David Backes

Haggerty: Stage getting set for an active Bruins offseason

Haggerty: Stage getting set for an active Bruins offseason

Given some of the contracts the Bruins have on their books, given their overabundance of young assets and given a couple of the holes that need filling on the NHL roster, it feels inevitable they're going to be active over the next few weeks.

First, there are a couple of key openings they'd like to fill on their NHL roster that they can’t simply plug in with their own young talent in the organization. Boston’s interest in free-agent winger Ilya Kovalchuk would fill one of those vacancies as a second line sniper-type that the Bruins could plug in with David Krejci and theoretically provide more balanced scoring up front than what the B's featured in their second-round defeat against the Tampa Bay Lightning.

Clearly, the Bruins aren’t the only team interested in Kovalchuk, 35, who has suitors on the West Coast (the Los Angeles Kings and San Jose Sharks) among others when he becomes available to sign on July 1. Given his age and that he's been away from the NHL playing in Russia the past five years, Kovalchuk isn’t going to command much more than a one-to-two-year deal at $5 million to $6 million per season. That’s a doable price tag for an aging game-breaker who should score 25 goals and 60 points in his sleep.

Certainly, Kovalchuk seems a better bet than Rick Nash, 33, who disappointed after arriving at the trade deadline while also coping with a concussion that really messed up his time with the Black and Gold. It could come down to an either/or for the Bruins between giving Kovalchuk or Nash a similar contract to be the veteran, big-bodied scorer on the second line. That’s a must given the small stature, inexperience and highly skilled nature of the young players the B's overwhelmingly feature on their wing right now.

A little higher on the degree of difficulty this offseason is the longstanding search for a front-line, left-shot defenseman who could fit into Boston’s top four. With Zdeno Chara turning 42 next season and Torey Krug and Matt Grzelcyk both undersized, puck-moving types, there’s a clear need for a bigger, stronger and younger do-everything D-man.

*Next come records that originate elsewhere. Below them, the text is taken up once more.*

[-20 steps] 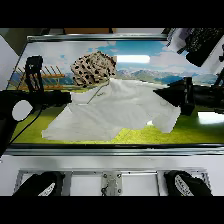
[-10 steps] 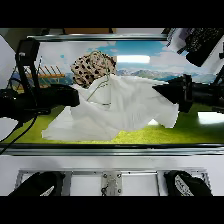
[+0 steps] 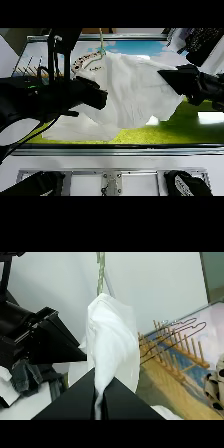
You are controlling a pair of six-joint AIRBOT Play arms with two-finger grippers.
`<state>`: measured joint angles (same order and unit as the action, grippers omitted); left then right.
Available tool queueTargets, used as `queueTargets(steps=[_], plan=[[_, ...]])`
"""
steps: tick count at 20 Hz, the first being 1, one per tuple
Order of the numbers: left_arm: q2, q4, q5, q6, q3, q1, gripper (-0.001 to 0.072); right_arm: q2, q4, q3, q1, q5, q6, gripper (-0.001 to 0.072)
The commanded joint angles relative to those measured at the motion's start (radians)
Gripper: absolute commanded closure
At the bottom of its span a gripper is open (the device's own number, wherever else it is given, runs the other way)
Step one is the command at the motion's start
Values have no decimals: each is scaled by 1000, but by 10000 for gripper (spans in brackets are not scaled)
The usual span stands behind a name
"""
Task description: Fold the clothes and pants, and hang the long-sleeved shirts on hangers.
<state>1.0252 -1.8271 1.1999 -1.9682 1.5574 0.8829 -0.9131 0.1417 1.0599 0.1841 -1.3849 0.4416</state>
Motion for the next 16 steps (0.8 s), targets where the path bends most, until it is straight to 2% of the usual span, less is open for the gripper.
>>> queueTargets(steps=[1, 2, 3, 4, 16], plan=[[49, -15, 13, 55, 88, 14, 688, 0, 74, 1, -1, 1, 0, 708], [51, -15, 13, 60, 106, 15, 477, 0, 74, 1, 0, 1, 0, 708], [50, -15, 13, 62, 121, 14, 193, 0, 74, 1, 0, 1, 0, 708], [46, -15, 13, 62, 135, 13, 160, 0, 74, 1, 0, 1, 0, 708], [-121, -11, 13, 56, 144, -137, 160, 0, 106, 1, 2, 55, -96, 708]])
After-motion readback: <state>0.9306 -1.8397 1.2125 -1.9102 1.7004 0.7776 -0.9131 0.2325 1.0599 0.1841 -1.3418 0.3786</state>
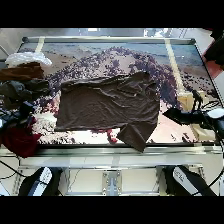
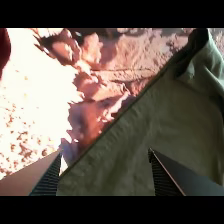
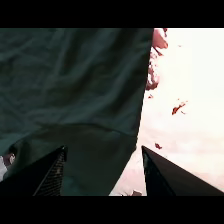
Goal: Fold the shirts.
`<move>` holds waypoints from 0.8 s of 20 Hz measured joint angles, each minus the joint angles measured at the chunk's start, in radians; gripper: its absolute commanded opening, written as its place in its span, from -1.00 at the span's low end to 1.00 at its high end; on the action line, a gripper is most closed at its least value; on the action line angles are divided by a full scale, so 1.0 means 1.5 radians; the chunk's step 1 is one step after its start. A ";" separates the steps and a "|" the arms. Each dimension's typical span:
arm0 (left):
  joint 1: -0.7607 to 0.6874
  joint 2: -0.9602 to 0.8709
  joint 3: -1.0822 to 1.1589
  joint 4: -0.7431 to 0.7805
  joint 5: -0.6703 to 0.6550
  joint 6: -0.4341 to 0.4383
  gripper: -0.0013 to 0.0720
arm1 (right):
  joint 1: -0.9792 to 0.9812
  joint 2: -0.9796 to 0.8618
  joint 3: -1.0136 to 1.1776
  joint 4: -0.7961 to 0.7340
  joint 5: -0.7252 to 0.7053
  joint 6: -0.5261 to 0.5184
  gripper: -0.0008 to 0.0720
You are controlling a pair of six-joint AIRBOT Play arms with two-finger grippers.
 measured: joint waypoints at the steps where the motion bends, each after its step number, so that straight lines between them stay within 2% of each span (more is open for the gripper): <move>1: 0.002 -0.001 -0.008 -0.026 -0.012 0.012 0.67 | -0.007 -0.003 -0.013 0.007 0.008 -0.012 0.43; 8: 0.006 -0.027 -0.035 -0.172 -0.119 0.094 0.67 | -0.024 -0.123 -0.066 0.126 0.044 -0.137 0.44; 10: 0.006 -0.030 -0.061 -0.204 -0.131 0.111 0.65 | -0.025 -0.156 -0.070 0.143 0.034 -0.164 0.43; 11: 0.006 -0.031 -0.082 -0.222 -0.136 0.117 0.50 | -0.025 -0.170 -0.071 0.150 0.030 -0.175 0.44; 16: 0.007 -0.031 -0.209 -0.379 -0.114 0.180 0.49 | -0.025 -0.196 -0.072 0.161 0.013 -0.210 0.44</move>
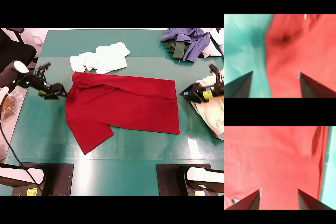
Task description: Fold the shirts.
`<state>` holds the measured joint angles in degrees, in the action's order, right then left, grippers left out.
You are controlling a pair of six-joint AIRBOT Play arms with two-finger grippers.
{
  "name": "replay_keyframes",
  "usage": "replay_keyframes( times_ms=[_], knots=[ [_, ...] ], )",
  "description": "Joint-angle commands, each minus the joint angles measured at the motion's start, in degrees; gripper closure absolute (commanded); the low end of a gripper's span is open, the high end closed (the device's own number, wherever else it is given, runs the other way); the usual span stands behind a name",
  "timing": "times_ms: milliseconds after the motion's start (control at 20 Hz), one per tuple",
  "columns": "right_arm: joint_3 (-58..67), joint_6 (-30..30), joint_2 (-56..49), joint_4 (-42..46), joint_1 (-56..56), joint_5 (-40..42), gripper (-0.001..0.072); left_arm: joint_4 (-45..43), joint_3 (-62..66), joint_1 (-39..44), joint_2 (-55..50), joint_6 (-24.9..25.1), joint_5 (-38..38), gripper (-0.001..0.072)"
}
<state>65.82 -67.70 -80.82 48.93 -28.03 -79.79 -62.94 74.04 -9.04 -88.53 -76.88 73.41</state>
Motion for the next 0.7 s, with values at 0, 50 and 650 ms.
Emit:
replay_keyframes(
  times_ms=[0,50,650],
  knots=[
    [-12.33,4.79,7.08,-2.89,-6.56,-1.53,0.0183,7.10,-10.08,-4.76,3.98,4.24,8.04,0.0176],
    [-14.58,5.38,8.26,-2.89,-8.44,-1.73,0.0183,7.93,-13.18,-5.44,5.16,5.16,7.78,0.0175],
    [-20.26,6.27,13.99,-4.35,-10.99,0.74,0.0184,18.14,-30.64,-5.53,7.21,12.50,-3.13,0.0077]
  ],
)
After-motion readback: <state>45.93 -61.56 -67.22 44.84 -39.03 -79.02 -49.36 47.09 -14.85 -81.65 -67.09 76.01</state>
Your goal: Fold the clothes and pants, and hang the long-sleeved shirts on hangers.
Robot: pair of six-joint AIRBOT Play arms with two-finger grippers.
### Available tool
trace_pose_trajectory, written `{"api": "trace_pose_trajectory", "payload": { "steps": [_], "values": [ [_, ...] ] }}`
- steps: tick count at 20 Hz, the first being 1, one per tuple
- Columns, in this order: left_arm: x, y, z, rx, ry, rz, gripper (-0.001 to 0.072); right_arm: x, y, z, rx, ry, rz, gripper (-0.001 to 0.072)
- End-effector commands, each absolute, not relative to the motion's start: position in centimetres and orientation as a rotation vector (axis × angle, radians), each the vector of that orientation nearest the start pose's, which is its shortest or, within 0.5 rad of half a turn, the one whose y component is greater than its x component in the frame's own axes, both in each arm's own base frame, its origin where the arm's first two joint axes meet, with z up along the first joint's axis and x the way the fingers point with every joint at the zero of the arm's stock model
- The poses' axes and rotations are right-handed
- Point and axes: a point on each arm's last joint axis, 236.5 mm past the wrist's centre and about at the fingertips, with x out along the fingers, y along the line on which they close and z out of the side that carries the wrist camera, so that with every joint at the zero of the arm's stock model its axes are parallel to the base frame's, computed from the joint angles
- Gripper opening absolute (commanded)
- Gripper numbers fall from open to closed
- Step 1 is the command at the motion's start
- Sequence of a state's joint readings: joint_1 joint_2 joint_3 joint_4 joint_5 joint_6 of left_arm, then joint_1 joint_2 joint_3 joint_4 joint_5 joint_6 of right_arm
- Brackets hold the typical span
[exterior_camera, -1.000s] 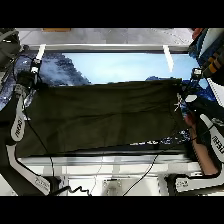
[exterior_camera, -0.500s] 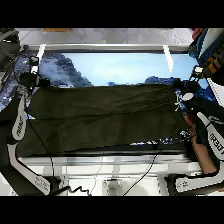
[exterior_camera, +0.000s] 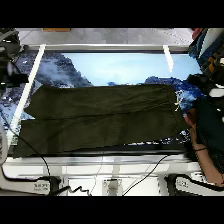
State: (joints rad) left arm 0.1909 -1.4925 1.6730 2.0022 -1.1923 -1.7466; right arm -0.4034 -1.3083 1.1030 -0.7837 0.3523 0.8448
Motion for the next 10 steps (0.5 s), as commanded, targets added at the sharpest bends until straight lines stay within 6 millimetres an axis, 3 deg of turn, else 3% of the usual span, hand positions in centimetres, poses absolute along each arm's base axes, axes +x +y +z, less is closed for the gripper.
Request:
{"api": "trace_pose_trajectory", "payload": {
  "steps": [1,3,5,9,10],
  "values": [
    [40.3,16.9,16.3,0.061,0.984,0.450,0.0021,44.9,-14.3,9.6,0.346,0.620,-0.043,0.0035],
    [36.4,15.7,15.6,-0.006,0.994,0.352,0.0020,43.1,-14.4,9.1,0.386,0.675,-0.019,0.0036],
    [32.5,15.2,13.7,-0.113,1.008,0.314,0.0020,41.9,-14.1,8.4,0.408,0.723,0.008,0.0035],
    [24.3,15.1,6.8,-0.348,1.116,0.379,0.0023,41.2,-12.0,7.8,0.426,0.779,0.076,0.0035],
    [21.8,15.1,4.5,-0.402,1.178,0.414,0.0081,41.1,-11.5,7.7,0.427,0.791,0.091,0.0036]
  ]
}}
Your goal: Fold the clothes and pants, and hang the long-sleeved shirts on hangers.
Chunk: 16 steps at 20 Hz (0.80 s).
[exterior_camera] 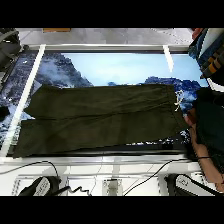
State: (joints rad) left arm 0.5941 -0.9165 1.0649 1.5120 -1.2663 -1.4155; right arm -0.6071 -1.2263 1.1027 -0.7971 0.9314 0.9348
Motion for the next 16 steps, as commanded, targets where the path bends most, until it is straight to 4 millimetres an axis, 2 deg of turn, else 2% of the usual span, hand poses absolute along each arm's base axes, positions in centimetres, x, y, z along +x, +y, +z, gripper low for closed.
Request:
{"api": "trace_pose_trajectory", "payload": {
  "steps": [1,2,4,6,10,12,14,16],
  "values": [
    [19.9,15.0,2.5,-0.461,1.220,0.443,0.0300,40.9,-10.9,7.6,0.429,0.804,0.110,0.0035],
    [18.0,14.8,0.5,-0.524,1.263,0.471,0.0542,40.8,-10.6,7.5,0.430,0.815,0.120,0.0036],
    [15.1,14.3,-2.5,-0.633,1.327,0.518,0.0557,40.4,-10.2,7.4,0.444,0.832,0.131,0.0036],
    [13.2,14.5,-4.1,-0.731,1.326,0.577,0.0553,40.2,-9.8,7.2,0.449,0.846,0.147,0.0036],
    [13.2,16.7,-5.1,-0.904,1.149,0.696,0.0544,40.1,-9.8,7.2,0.447,0.848,0.147,0.0035],
    [12.4,18.2,-5.5,-0.976,1.073,0.806,0.0545,40.1,-9.8,7.2,0.448,0.849,0.148,0.0036],
    [12.1,20.0,-5.4,-0.977,0.999,0.867,0.0545,40.1,-9.8,7.2,0.448,0.849,0.148,0.0036],
    [12.7,21.4,-5.2,-0.975,0.932,0.894,0.0544,40.1,-9.7,7.2,0.450,0.851,0.150,0.0036]
  ]
}}
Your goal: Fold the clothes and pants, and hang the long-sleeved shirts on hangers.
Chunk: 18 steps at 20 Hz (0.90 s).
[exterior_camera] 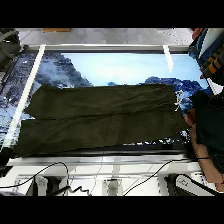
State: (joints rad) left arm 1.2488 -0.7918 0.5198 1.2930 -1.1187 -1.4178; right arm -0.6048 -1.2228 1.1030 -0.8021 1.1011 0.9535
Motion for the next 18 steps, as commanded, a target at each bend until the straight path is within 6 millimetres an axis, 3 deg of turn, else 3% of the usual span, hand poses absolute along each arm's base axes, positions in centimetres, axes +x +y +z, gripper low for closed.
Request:
{"api": "trace_pose_trajectory", "payload": {
  "steps": [1,7,12,15,18],
  "values": [
    [13.0,21.5,-5.5,-0.996,0.925,0.888,0.0544,40.0,-9.7,7.2,0.450,0.852,0.152,0.0036],
    [15.4,20.6,-8.0,-1.102,0.938,0.760,0.0545,40.0,-9.7,7.2,0.457,0.853,0.149,0.0036],
    [15.4,21.7,-9.0,-1.070,0.937,0.772,0.0541,40.1,-9.8,7.2,0.472,0.853,0.139,0.0036],
    [15.4,22.0,-9.6,-1.032,0.957,0.753,0.0482,39.5,-9.7,7.2,0.492,0.875,0.121,0.0035],
    [15.3,21.7,-10.6,-1.012,0.993,0.720,0.0482,38.4,-9.6,8.4,0.445,0.878,0.110,0.0035]
  ]
}}
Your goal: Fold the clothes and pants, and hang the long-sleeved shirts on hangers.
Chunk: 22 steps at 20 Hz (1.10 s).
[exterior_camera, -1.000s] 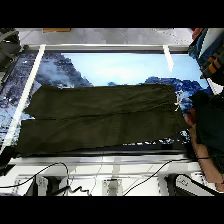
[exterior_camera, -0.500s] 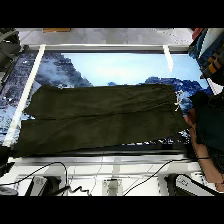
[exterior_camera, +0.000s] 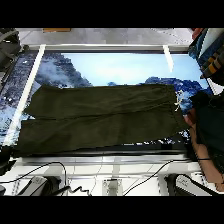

The Bruins have a longstanding interest in Carolina defenseman Noah Hanifin that goes back to their efforts to trade up for him in the first round of the 2015 draft. The Hurricanes are a team that appears likely to trade off some of their players amid a regime change. Hanifin won’t come cheap as the Canes will undoubtedly ask for left winger Jake DeBrusk in a hefty package, just as the Rangers similarly did in the Ryan McDonagh discussions last spring. Perhaps the two sides can settle on a package built around Danton Heinen or Anders Bjork instead, or perhaps the Bruins will have to look elsewhere, whether that means Oskar Klefbom or seeing what Jakub Zboril/Urho Vaakanainen/Jeremy Lauzon could bring to the table.

As it stands, the Bruins will have somewhere between $10.4 million to $14.4 million in cap space after signing Grzelcyk to a two-year, $2.8 million extension, depending on where the ceiling for 2018-19 ends up between the projected $78-82 million. They have 10 forwards, seven defensemen and one goaltender under contract and still need to make decisions on their third-line center and their backup goaltender, along with a second-line sniper. So, it would be smart cap management by the Bruins to move some salary in order to give themselves some breathing room ahead of July 1. That’s why the names David Krejci ($7.25 million cap hit) and David Backes ($6 million) have been whispered around the periphery of league-wide trade discussions.  

TSN Insider Darren Dreger told Buffalo WGR Sports Radio 550 last Friday that the Bruins are fielding calls about a potential Krejci trade. Dreger also added that the Bruins are "a little reluctant to” move their playmaking 32-year-old Czech center, but instead "would like" to deal away the 34-year-old Backes.    

What does it all sound like to this humble hockey writer?

It sounds like wishful thinking from a Bruins general manager who would love to move either of the two worst contracts - paying aging players with no-movement clauses - on their books. Of course, the Bruins would like to move Backes, who had a bad contract from the minute they signed him to a five-year deal. Backes has endured all kinds of injury and health issues the past couple of seasons, including a nasty concussion that ended his postseason. He has settled into a third-line role after never really building any offensive chemistry with Krejci.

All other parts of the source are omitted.